Swine Raising for Meat Production in the Philippines (Part 3)
Here’s an in-depth look at the world of swine raising and the potential business you can get out of it.
Sows and gilts should be full-fed with a high-energy ration for fourteen days prior to mating to ensure a maximum ovulation rate.
Mating should be done at the most appropriate time for the sow to guarantee the maximum litter size. Signs that a sow is in heat should be closely observed before mating. These include exhibiting restlessness and frequent grunts, mounting other pigs, frequent urination, swelling and reddening of the vulva with possible discharge.
Sows and gilts should be mated to the same boar in one heat period with an interval of 12 to 25 hours. An ideal boar to sow ratio is 1.25 to 30.
Sows should be settled in the furrowing house seven days before expected date of furrowing to give the sow ample time to adjust to her new environment. Sows and gilts should be de-wormed and protected from internal parasites and should be treated for external parasites two weeks before expected furrowing date.
Breeding sows furrow averagely 109 to 119 days after successful mating. Furrowing signs include presence of milk when the teats are pressed, swollen abdomen, swollen vulva with possible discharge, and restlessness in the sow. Sows should have assistance during birth as this is most crucial time to piglets.
Piglets must be weaned at age four to six weeks. Sows are removed from the pen so the piglets are left with their familiar environment. Sows come in heat within three to seven days after weaning.
Artificial insemination is the breeding process in which the boar’s semen is given to the sow through the use of a catheter. This technology started in the Philippines in the 60′s and is now widely adapted by commercial and backyard pig farmers.

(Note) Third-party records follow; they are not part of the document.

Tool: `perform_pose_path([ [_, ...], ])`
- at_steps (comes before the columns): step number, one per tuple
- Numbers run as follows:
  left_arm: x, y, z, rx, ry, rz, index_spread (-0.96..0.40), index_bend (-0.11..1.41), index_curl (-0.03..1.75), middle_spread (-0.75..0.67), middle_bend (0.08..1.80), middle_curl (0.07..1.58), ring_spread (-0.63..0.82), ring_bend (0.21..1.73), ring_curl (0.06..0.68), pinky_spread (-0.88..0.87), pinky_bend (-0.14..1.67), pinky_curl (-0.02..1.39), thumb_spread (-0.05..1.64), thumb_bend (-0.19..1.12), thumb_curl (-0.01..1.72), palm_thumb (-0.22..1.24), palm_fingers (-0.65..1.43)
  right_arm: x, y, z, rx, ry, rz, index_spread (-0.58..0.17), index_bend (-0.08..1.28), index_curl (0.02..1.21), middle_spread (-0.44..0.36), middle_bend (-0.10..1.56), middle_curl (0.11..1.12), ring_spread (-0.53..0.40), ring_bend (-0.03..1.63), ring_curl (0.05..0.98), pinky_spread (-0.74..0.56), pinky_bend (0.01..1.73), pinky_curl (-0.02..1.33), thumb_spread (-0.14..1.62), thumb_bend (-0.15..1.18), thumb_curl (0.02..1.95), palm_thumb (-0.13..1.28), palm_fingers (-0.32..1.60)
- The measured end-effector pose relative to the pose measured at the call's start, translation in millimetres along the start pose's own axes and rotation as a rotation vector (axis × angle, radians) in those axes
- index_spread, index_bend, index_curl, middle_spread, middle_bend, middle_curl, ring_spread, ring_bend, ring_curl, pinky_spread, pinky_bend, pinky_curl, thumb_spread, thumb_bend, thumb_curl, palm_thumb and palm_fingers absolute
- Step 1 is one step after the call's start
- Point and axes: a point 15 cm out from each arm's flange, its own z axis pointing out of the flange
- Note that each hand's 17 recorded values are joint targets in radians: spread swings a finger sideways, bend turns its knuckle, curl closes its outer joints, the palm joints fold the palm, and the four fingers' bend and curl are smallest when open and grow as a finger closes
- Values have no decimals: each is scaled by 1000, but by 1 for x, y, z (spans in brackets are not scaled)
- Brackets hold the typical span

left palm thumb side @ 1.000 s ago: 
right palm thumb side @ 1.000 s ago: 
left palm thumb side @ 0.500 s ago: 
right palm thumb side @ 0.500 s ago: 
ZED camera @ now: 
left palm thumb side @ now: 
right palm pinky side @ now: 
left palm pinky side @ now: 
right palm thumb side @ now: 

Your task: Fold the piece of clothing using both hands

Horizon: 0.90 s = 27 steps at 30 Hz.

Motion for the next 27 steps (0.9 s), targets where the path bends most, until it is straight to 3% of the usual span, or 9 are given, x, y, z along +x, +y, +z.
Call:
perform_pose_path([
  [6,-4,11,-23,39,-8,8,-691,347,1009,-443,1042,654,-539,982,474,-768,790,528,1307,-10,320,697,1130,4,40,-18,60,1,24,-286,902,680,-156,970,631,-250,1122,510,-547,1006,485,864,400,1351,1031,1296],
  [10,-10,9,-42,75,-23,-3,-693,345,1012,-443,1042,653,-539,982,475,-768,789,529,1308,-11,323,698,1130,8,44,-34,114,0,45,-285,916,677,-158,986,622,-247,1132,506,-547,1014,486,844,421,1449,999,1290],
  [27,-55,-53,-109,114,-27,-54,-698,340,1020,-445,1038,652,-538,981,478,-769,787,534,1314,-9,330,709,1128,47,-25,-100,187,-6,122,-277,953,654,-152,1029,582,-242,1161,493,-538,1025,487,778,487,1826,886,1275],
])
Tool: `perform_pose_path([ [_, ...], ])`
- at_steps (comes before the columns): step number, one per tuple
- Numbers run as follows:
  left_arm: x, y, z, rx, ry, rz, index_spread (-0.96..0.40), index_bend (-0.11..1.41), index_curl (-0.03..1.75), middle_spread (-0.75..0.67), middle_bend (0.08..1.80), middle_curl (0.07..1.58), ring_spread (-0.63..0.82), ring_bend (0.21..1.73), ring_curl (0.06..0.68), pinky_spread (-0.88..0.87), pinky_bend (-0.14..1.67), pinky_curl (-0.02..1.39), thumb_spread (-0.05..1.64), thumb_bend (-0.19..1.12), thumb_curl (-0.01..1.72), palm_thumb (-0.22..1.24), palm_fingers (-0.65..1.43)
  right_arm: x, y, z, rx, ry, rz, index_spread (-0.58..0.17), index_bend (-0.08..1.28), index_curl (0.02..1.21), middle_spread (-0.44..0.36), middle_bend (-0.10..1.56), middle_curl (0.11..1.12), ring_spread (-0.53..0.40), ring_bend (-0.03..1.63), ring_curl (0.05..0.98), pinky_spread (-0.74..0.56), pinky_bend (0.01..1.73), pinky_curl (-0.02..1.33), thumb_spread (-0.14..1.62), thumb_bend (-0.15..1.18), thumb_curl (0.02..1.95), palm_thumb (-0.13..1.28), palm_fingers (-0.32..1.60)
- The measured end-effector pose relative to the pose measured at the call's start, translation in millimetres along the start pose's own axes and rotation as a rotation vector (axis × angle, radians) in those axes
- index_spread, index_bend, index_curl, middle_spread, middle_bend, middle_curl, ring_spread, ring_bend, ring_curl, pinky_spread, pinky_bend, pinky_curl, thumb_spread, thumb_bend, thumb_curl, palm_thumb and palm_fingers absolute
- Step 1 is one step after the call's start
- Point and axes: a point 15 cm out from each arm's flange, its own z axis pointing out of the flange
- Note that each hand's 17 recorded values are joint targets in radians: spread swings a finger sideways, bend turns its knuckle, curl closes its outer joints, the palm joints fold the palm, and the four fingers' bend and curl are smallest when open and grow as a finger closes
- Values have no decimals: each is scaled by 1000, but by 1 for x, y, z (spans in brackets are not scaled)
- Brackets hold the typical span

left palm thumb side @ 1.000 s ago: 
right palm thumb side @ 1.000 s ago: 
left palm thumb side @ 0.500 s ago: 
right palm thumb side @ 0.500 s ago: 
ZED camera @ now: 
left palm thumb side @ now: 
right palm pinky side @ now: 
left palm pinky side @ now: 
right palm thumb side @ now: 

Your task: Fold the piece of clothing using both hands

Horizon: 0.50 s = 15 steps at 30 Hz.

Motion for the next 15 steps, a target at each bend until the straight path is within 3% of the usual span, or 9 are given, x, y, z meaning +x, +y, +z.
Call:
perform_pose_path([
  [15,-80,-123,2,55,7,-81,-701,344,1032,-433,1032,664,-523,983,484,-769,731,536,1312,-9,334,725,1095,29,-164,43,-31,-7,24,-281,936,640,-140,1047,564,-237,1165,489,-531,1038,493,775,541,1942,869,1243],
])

Artificial insemination is popular for its economic benefits. More gilts and sows are able to breed with one boar thus diminishing the care and management need of more boars. Artificial insemination also allows the farmer to choose which boar to breed with gilts. When applying artificial insemination, a knowledgeable technician should be present to do the procedure. Proper artificial insemination facilities should be prepared to preserve the quality of the semen.
Artificial insemination should be performed on the sow in heat at the right time. It is also important to check the quality of the semen before the process. Storage and transportation of the semen should be given utmost care. Semen should be stored at 16 to 17C.

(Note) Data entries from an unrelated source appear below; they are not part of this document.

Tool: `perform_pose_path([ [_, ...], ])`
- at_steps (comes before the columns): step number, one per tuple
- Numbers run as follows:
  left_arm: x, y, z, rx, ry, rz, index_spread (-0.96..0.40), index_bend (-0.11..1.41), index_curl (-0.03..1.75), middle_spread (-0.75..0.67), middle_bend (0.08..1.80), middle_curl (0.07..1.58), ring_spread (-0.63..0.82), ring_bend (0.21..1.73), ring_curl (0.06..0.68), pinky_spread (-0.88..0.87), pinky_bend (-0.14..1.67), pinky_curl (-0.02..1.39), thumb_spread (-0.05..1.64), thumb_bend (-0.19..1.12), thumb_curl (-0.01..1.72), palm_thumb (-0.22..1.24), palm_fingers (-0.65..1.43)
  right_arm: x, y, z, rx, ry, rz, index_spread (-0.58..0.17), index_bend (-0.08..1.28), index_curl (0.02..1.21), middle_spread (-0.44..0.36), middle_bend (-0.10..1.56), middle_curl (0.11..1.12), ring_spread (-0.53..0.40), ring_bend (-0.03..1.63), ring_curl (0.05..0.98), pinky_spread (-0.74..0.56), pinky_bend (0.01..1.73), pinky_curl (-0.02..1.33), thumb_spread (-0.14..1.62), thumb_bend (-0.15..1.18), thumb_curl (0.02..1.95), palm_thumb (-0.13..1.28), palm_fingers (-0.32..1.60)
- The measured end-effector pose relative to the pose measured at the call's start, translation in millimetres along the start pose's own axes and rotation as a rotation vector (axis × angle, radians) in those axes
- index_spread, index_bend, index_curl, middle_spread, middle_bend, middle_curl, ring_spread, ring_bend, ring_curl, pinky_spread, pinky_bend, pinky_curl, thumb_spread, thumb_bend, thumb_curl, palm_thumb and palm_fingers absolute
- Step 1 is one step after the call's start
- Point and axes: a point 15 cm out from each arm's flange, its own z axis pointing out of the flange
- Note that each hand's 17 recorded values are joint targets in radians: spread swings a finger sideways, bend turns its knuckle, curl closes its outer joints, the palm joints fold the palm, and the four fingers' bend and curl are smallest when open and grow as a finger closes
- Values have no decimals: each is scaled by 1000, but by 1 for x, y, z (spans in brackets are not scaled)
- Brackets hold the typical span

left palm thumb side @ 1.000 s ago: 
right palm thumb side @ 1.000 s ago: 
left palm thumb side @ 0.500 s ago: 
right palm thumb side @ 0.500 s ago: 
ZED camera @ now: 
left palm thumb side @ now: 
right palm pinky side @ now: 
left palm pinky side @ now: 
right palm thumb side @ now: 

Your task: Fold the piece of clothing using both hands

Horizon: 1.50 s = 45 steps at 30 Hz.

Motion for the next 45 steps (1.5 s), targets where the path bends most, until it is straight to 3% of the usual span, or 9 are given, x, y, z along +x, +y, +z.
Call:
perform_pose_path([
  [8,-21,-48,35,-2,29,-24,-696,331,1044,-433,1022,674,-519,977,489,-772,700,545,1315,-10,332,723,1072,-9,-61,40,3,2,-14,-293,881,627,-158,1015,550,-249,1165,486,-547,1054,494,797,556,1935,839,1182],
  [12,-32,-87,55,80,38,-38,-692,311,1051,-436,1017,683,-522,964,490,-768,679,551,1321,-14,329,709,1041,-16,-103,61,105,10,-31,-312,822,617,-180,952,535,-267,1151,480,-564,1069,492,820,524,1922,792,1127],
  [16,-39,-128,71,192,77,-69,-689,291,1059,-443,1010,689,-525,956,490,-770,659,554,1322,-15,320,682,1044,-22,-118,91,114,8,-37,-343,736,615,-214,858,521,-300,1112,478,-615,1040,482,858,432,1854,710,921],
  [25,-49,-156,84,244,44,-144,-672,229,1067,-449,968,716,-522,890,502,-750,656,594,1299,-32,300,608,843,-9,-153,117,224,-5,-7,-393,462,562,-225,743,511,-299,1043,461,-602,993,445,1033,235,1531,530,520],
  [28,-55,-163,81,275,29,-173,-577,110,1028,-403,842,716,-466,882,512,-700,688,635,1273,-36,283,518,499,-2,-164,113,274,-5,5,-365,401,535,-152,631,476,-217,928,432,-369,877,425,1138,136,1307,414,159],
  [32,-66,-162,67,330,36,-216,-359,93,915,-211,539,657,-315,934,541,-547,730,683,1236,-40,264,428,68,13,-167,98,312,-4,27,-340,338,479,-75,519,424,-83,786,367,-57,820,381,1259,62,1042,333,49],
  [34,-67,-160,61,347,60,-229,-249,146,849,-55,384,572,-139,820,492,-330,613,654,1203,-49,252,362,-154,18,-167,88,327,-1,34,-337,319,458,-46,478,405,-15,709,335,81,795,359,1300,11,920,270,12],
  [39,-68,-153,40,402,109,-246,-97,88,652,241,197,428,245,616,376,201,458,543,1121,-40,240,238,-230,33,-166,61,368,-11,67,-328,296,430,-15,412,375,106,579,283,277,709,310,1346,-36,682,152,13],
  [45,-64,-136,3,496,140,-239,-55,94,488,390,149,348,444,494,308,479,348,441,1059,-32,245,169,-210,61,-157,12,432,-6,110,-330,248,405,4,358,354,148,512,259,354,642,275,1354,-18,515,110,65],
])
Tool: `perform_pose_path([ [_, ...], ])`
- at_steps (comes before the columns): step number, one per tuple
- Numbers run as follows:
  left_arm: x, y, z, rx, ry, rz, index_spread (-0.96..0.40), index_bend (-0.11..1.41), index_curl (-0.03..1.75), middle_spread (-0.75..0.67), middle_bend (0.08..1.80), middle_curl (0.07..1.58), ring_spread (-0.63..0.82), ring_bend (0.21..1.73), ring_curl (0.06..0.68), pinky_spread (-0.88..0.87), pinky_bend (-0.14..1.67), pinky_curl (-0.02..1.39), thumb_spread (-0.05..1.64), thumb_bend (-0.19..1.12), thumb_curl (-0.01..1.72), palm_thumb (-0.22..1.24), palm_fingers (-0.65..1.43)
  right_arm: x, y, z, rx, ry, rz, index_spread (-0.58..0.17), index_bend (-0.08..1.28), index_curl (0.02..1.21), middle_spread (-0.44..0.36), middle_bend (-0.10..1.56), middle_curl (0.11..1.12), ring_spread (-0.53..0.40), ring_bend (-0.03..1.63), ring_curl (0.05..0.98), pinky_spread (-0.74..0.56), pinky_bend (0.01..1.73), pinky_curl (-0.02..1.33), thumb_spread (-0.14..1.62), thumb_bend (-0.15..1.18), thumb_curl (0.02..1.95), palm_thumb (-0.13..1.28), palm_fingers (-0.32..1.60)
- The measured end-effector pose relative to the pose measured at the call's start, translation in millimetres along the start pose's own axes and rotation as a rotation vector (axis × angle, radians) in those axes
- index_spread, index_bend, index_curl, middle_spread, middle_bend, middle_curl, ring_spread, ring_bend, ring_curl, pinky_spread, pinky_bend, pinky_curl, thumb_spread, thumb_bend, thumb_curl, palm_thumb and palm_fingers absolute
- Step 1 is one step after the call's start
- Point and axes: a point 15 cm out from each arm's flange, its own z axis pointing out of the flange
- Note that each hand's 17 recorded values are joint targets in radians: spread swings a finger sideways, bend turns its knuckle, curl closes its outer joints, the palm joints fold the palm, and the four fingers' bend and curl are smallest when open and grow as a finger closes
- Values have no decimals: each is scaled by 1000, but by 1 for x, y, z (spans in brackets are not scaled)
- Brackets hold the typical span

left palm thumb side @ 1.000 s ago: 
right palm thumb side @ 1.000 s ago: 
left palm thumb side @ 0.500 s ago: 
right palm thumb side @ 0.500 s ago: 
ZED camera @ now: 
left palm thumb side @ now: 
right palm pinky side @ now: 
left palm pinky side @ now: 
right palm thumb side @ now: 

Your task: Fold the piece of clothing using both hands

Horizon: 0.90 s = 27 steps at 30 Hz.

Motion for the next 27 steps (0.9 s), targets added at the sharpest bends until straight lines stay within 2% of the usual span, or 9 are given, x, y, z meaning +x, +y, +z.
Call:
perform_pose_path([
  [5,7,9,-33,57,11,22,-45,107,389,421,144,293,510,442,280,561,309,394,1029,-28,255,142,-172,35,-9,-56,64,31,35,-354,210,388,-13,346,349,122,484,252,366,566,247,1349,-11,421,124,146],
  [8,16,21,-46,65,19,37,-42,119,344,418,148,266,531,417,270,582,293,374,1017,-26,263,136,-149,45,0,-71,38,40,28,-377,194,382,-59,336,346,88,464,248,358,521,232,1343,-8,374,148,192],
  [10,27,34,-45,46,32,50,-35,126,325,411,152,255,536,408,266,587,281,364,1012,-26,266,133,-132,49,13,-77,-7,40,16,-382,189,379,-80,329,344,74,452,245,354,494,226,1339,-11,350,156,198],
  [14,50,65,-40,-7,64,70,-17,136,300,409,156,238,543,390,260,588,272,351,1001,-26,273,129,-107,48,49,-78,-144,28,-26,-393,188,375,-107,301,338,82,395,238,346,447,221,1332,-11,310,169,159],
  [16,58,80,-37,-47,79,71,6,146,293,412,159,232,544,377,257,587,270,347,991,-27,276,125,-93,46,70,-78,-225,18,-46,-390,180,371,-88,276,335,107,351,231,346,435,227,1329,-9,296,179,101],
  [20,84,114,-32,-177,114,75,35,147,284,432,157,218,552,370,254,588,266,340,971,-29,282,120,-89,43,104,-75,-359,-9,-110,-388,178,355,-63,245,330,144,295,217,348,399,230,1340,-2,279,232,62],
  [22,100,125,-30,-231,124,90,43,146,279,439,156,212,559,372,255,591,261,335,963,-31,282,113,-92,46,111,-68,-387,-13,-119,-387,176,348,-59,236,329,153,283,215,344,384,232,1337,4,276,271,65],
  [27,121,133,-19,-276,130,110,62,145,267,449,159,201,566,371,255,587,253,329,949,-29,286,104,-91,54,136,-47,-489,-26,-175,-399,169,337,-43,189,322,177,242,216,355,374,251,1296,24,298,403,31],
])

The right feeding management should start at the very beginning of a piglet’s life. It is important to supply the sow with a good ration if her milk is inadequate to feed the litter. If necessary, piglets may be provided with a milk replacer.
Pigs have different ration requirements for each growth stage. Ration changes should be made gradually over a seven-day period to allow .the pigs to adjust to their new feeding rations.

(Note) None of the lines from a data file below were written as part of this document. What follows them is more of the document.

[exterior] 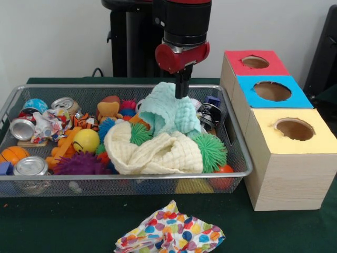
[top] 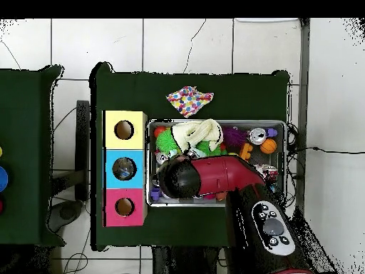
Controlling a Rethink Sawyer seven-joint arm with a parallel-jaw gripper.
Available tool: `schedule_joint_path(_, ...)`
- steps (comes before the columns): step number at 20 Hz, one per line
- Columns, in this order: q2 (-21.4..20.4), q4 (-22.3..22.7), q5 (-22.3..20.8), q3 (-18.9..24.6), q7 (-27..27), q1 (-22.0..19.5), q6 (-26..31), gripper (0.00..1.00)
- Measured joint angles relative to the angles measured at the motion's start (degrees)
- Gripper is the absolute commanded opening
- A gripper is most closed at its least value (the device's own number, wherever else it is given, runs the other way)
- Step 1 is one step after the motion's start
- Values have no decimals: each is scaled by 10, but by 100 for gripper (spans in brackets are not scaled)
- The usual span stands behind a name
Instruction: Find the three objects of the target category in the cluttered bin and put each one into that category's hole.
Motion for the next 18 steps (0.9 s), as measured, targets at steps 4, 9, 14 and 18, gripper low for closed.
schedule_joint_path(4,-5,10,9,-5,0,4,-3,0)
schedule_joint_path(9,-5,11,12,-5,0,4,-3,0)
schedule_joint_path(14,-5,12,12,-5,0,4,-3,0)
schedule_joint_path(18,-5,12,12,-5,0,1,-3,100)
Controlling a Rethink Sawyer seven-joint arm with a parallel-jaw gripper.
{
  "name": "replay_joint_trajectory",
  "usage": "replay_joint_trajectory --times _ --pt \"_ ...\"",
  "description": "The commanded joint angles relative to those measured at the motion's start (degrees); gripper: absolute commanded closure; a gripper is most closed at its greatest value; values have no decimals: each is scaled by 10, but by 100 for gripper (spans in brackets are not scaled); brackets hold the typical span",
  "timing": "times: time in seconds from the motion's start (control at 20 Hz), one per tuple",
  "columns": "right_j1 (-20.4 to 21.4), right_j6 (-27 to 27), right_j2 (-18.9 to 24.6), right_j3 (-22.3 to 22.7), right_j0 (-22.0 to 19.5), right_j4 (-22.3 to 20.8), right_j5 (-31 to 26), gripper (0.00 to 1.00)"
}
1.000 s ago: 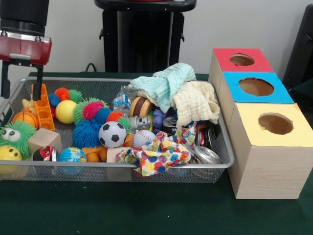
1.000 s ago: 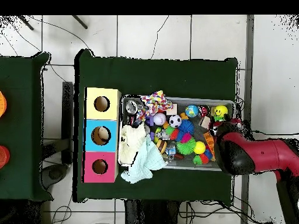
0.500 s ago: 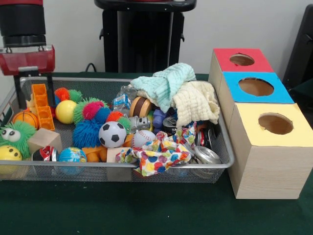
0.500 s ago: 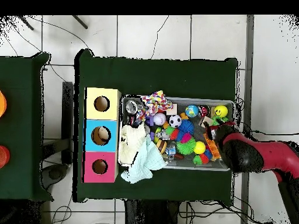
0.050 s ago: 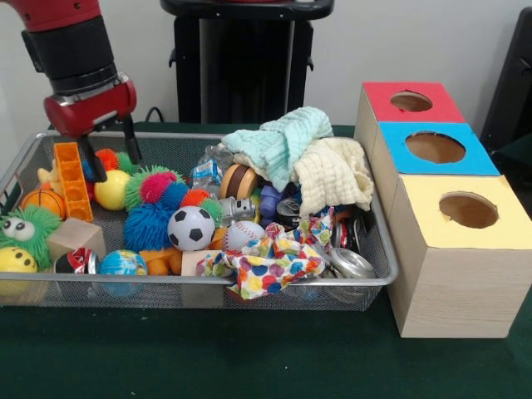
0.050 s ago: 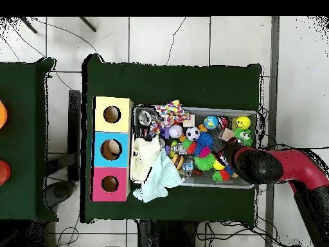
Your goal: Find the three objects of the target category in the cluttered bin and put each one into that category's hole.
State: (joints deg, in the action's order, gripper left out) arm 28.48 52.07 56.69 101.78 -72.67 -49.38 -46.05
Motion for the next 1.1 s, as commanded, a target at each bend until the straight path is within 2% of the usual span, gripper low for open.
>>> replay_joint_trajectory --times 0.05,0.3,0.65,0.75,0.95,1.1 --pt "10 -246 42 20 34 1 -77 0" --pt "9 -276 34 18 45 1 -70 0" --pt "3 -277 30 11 43 23 -70 0" --pt "7 -252 30 16 32 28 -52 0" --pt "53 -90 11 56 -1 36 42 0" --pt "77 -36 -4 71 -1 44 62 0"
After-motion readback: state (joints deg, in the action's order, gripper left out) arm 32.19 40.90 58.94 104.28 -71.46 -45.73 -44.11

At age one week, piglets should be fed with a good commercial pre-starter ration. Starter rations are given to pigs from weaning to age eight weeks, or when they are 10 to 25 kilograms in weight. At age eight weeks or when they are 30 to 35 kilograms, pigs are given a grower ration until they are age fifteen to twenty weeks, after which pigs should be given a finisher ration. Clean water should be provided at all times.
When formulating a simplified ration, it is important to consider that the ration should always include sufficient energy, protein and vitamins and minerals. Corn and its by-products, cassava, camote and slaughterhouse discards may be fed to the pigs if these are properly cooked and dried. Proper ration can prevents any excess feed that will only go to waste.
The animals must be fed with rations that are highly digestible. Enzymes may be included in the feed to help in the pigs’ digestion. Some processes like pelleting, extrusion and pre-cooking of the feed are known to help in the digestibility of the feed. Easily digestible feeds ensure that the nutrients from the feeds are absorbed by the animals.
Sanitation should be given priority in, keeping a healthy environment in hog house. Buildings, pens, equipment and facilities should always be kept clean and regularly sanitized and disinfected.
Pigs coming from other sources must be initially quarantined and isolated before transporting them to the pens. Replacement breeder stocks must be immunized against parasites and diseases especially hog cholera and swine plague. Services of a veterinarian or a technician from the Bureau of Animal Industry must be sought when necessary.
Biosecurity measures must be undertaken to guarantee maximum profitability of the stock. Pest control and waste management are among the important biosecurity procedures recommended in swine operations.
Flies, mice, birds and rats should be kept out of the hog house as they not only steal food, they also transmit disease. Rats can be controlled by using mechanical and chemical pest control measures like traps and pesticides. Cats can be used for controlling rats. Other preventive measures are cleaning feed spill promptly, and controlling weeds around the hog house.
All-in-all-out management system should be adapted when moving animals of the same age to their pens. This minimizes disease transmission and allows for the pens to be fully cleaned and sanitized.